START COLLECTED MATERIAL

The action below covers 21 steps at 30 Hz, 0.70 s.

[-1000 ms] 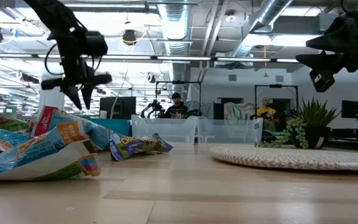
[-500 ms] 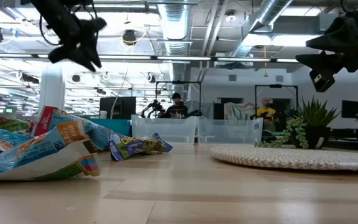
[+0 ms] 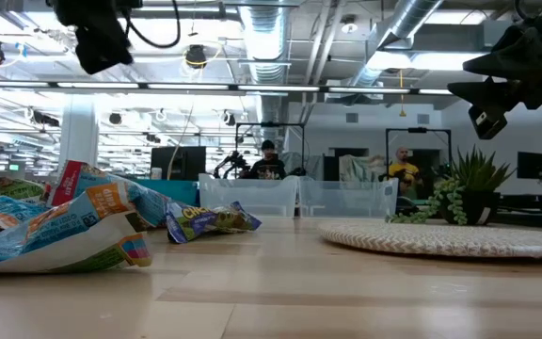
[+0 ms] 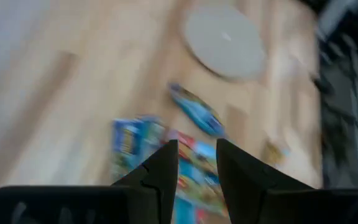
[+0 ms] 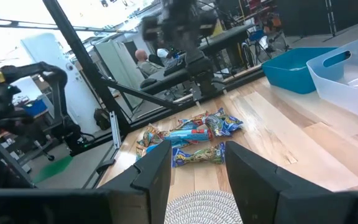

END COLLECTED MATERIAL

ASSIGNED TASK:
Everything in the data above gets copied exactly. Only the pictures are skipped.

EXERCISE ANSWER:
The action below covers 21 steps at 30 Hz, 0.70 s.

[-1000 ms] 
[-500 ms] 
[+0 ms] 
[+0 ms] 
[+0 ms] 

No additional answer is needed here.